WHAT YOU ARE ASKED TO DO
Read through the lines below for the string "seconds" and copy each one that has it.

WORKING DATA
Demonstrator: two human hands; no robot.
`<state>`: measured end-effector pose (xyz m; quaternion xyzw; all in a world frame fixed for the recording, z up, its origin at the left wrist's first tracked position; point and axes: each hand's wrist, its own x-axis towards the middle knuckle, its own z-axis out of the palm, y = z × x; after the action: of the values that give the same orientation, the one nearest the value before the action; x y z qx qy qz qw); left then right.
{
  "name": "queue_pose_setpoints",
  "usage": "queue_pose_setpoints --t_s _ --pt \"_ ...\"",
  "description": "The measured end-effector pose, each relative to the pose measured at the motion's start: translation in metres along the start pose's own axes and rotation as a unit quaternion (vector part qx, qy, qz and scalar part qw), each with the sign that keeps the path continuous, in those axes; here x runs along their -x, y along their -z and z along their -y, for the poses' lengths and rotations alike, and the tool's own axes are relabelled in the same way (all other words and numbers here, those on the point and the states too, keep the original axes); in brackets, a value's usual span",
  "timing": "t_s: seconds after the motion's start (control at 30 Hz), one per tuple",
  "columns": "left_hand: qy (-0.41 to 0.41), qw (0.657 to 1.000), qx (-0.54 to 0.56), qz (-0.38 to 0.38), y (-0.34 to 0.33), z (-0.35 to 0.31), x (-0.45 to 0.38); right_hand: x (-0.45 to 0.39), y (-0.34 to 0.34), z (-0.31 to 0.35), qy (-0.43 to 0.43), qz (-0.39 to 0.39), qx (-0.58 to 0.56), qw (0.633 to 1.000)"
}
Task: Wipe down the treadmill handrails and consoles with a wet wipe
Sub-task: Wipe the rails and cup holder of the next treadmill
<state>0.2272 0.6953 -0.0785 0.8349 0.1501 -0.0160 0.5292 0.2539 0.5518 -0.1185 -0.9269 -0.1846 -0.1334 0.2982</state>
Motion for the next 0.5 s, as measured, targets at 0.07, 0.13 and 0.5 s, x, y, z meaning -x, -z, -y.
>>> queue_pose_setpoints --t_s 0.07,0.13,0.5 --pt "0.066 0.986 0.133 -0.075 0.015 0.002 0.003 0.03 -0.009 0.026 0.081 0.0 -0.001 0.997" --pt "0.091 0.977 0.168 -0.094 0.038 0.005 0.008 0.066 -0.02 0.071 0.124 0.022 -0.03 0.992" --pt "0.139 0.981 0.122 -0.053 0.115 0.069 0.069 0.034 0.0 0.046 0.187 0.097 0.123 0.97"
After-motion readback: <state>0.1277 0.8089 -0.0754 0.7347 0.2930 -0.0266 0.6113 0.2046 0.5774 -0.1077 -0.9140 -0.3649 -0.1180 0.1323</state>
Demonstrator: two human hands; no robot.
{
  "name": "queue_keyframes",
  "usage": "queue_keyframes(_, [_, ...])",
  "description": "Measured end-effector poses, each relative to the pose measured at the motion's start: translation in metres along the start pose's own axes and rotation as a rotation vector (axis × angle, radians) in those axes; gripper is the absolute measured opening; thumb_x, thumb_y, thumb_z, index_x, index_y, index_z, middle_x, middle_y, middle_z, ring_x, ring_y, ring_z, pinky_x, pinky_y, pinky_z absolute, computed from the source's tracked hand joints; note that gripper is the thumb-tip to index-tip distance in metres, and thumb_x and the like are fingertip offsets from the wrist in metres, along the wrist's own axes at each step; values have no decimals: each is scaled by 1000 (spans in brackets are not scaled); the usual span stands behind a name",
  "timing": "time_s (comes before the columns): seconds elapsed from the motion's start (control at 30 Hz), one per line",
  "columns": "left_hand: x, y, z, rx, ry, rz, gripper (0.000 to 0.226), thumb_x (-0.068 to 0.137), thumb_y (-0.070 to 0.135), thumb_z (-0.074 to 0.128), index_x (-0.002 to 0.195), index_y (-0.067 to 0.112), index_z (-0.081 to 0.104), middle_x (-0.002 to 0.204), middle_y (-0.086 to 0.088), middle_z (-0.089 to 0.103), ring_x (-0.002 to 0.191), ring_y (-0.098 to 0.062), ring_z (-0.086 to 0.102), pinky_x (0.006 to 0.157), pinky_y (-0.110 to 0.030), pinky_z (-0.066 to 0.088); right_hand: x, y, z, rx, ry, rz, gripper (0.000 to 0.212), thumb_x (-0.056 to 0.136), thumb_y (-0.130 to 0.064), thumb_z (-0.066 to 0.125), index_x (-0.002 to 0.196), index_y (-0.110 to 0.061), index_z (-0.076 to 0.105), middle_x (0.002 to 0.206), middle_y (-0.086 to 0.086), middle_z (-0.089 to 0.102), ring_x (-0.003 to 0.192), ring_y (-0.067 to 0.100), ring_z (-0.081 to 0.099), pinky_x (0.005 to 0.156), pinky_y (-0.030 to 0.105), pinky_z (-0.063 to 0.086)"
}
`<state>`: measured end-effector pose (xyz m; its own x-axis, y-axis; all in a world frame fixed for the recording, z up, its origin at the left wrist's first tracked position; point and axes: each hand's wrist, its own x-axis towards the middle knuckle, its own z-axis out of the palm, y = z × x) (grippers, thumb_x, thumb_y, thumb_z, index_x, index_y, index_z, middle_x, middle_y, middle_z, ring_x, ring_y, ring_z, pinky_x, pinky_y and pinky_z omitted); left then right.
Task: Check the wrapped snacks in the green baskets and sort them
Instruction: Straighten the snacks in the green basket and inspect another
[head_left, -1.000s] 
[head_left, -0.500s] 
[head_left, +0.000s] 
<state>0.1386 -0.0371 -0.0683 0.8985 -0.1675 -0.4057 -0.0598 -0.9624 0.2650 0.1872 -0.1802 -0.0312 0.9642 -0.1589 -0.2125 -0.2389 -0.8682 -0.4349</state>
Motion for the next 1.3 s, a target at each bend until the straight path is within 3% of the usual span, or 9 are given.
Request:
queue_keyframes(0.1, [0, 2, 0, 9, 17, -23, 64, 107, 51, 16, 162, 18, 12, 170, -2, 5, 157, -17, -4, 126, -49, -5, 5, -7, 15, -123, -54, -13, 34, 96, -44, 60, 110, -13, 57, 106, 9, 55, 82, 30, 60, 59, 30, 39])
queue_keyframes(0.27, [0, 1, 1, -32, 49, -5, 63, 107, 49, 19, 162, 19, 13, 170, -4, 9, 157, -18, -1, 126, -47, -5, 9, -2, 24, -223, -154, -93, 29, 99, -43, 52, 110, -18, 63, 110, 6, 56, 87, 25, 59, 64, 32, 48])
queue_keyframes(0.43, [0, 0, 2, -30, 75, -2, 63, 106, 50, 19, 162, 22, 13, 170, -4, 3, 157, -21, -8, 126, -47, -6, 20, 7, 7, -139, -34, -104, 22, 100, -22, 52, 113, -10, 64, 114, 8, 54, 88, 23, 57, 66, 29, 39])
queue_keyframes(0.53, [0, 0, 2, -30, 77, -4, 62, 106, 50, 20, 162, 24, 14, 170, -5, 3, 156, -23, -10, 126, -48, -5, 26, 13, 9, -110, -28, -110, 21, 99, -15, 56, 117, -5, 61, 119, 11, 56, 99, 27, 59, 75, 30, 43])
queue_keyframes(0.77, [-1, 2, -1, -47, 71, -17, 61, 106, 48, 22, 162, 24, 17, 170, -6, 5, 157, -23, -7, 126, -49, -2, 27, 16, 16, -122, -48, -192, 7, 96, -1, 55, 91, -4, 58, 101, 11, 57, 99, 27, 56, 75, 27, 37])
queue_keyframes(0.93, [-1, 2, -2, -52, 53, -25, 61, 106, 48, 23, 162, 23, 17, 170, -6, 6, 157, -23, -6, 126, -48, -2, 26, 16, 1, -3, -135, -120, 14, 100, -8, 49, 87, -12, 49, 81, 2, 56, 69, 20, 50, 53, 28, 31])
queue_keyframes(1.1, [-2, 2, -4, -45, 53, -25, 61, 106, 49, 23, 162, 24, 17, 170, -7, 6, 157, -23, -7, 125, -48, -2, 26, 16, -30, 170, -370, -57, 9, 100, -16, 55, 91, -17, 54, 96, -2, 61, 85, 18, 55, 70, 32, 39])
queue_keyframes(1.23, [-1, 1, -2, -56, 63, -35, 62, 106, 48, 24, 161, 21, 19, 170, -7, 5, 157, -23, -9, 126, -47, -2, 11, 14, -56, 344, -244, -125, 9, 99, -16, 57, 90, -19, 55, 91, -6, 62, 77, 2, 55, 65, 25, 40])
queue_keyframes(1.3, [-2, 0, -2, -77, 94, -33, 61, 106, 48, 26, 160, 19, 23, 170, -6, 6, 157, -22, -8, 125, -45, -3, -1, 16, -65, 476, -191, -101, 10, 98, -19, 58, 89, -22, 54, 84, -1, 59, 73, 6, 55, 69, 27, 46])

YOUR RESPONSE
  "timing": "t_s: seconds after the motion's start (control at 30 Hz), one per tuple",
  "timing": "time_s (comes before the columns): seconds elapsed from the motion's start (control at 30 Hz), one per line",

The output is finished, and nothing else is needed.